Requirement » In the records below, find the line holding "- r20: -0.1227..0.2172" and the line holding "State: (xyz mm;". Set down both, with every line between them, exactly.

Recorded data »
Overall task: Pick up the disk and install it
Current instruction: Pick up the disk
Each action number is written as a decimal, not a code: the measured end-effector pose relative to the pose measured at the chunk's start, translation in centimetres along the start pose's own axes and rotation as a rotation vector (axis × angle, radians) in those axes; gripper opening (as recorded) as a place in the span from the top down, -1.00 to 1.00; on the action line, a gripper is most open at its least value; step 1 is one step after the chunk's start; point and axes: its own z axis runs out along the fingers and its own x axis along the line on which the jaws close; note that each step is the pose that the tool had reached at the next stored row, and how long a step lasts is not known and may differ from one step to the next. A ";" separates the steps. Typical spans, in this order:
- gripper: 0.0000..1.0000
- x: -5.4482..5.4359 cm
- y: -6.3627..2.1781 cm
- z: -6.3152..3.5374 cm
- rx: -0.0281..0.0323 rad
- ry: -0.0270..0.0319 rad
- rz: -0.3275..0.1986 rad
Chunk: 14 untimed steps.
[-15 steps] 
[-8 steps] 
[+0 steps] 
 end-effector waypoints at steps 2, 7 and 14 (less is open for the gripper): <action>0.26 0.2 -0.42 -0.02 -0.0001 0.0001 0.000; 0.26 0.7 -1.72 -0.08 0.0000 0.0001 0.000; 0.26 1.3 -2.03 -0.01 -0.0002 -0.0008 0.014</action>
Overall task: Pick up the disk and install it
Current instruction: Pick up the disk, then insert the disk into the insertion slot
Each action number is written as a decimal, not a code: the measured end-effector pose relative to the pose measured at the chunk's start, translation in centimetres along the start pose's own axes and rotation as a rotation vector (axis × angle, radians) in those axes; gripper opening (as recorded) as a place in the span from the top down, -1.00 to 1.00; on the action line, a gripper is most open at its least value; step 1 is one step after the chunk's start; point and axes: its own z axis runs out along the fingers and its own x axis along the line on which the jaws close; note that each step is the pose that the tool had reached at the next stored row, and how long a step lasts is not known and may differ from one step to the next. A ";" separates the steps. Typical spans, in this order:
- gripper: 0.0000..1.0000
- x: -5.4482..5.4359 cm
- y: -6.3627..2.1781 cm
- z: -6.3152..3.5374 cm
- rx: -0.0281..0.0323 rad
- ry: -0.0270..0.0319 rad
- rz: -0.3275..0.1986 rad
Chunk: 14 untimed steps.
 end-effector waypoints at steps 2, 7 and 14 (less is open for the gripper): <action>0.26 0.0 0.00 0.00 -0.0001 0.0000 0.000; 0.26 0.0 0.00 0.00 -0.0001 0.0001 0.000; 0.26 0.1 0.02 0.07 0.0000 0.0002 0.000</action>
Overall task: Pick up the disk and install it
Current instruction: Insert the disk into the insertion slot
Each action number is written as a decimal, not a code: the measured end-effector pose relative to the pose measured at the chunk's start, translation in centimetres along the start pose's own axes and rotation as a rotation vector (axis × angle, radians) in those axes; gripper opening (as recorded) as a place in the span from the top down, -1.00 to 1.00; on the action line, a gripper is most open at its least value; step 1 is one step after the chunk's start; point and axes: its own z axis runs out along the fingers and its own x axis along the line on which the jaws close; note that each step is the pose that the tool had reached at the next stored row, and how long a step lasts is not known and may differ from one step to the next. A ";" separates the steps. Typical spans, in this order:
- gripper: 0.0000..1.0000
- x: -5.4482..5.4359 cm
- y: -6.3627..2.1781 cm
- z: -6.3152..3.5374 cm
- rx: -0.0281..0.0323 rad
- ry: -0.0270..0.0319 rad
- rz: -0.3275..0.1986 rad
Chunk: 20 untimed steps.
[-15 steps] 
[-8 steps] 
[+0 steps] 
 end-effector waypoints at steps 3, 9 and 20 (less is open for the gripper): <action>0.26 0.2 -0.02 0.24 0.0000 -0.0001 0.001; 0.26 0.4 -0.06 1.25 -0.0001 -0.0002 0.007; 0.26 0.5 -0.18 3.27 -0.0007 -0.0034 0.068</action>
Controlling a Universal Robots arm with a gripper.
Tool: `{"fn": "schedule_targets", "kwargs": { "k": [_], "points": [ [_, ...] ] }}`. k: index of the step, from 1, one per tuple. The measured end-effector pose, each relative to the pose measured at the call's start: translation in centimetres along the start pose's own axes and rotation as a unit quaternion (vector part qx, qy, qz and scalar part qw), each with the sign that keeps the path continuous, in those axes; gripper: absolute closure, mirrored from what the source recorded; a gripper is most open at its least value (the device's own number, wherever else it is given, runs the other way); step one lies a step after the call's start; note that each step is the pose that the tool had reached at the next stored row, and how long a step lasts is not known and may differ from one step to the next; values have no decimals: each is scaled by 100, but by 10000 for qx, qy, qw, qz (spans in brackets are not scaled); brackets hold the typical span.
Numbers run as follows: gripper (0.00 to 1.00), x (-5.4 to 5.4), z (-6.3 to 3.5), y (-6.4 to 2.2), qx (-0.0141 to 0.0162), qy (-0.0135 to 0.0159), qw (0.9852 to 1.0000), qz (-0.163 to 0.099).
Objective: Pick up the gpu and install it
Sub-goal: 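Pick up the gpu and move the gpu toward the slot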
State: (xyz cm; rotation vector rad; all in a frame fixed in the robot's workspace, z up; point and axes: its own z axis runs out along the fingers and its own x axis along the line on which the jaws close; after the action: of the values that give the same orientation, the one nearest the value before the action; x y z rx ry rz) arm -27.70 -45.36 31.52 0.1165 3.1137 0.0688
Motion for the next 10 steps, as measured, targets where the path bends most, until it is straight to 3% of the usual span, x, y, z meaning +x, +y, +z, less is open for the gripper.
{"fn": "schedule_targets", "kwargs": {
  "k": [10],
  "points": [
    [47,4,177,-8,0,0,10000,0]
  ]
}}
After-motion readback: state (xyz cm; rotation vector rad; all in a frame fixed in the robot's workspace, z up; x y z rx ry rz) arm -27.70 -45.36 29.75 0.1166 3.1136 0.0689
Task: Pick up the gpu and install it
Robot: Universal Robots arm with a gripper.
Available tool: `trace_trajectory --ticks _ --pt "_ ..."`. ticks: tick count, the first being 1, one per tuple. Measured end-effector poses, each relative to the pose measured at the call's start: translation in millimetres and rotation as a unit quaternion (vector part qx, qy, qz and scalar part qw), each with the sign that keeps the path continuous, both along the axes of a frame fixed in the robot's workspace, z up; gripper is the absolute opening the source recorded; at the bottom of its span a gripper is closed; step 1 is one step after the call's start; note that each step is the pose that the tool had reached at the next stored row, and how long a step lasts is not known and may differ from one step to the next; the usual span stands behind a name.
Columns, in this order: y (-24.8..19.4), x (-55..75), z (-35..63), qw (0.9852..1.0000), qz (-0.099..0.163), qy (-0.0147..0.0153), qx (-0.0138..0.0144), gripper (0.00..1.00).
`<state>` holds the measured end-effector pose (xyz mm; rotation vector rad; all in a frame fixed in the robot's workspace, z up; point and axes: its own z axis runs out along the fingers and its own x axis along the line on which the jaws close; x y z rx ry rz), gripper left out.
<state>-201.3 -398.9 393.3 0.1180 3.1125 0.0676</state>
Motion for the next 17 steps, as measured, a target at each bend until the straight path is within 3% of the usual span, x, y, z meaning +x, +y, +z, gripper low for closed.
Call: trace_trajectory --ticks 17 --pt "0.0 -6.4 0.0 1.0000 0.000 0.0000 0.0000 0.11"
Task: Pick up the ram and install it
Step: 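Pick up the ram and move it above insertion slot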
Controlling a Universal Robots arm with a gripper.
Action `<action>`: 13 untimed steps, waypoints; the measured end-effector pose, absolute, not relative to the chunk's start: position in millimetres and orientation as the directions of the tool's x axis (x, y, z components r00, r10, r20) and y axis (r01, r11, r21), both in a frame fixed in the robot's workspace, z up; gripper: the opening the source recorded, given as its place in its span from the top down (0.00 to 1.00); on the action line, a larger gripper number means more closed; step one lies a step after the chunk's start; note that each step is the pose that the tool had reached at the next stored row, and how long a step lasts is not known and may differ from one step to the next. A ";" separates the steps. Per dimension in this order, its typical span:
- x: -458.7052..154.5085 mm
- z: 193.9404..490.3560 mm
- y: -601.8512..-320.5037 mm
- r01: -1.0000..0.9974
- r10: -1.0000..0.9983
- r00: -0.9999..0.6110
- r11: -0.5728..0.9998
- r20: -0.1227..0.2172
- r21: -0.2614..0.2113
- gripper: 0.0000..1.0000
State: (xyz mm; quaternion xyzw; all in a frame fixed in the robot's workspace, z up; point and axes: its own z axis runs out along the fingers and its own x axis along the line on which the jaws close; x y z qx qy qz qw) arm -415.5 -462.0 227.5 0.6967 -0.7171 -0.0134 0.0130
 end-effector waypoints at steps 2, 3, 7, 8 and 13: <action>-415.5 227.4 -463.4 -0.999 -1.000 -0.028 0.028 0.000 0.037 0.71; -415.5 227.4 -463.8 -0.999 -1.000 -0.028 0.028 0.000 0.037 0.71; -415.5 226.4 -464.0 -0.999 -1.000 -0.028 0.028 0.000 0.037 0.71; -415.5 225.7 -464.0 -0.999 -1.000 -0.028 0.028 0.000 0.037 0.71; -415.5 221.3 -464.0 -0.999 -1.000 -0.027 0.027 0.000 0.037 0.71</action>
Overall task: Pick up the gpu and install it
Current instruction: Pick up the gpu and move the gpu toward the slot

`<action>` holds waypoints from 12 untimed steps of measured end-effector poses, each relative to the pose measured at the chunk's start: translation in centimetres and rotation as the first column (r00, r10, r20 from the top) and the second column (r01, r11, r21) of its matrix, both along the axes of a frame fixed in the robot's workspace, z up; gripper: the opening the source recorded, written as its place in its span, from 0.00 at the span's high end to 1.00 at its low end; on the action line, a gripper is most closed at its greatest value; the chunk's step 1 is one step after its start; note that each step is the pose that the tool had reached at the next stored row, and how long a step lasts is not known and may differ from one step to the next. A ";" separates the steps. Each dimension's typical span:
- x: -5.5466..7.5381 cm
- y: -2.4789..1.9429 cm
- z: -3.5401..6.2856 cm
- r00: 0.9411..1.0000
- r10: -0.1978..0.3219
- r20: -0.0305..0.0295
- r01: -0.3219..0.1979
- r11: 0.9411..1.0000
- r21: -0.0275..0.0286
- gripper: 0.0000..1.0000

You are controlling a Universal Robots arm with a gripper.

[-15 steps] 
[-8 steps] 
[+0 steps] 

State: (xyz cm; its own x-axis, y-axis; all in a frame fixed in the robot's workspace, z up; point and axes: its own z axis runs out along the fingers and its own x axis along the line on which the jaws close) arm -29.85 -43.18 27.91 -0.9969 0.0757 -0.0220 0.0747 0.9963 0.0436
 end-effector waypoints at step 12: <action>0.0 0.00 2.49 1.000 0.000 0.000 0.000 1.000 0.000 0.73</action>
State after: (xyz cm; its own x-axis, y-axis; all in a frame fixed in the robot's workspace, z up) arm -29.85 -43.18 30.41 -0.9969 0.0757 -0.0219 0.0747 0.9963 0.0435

Response area »
- r20: -0.1227..0.2172
- r21: -0.2614..0.2113
- gripper: 0.0000..1.0000
State: (xyz mm; quaternion xyzw; all in a frame fixed in the robot's workspace, z up; point and axes: its own z axis runs out along the fingers and its own x axis along the line on which the jaws close; x y z qx qy qz qw) arm -415.5 -462.0 227.5 0.6967 -0.7171 -0.0134 0.0130

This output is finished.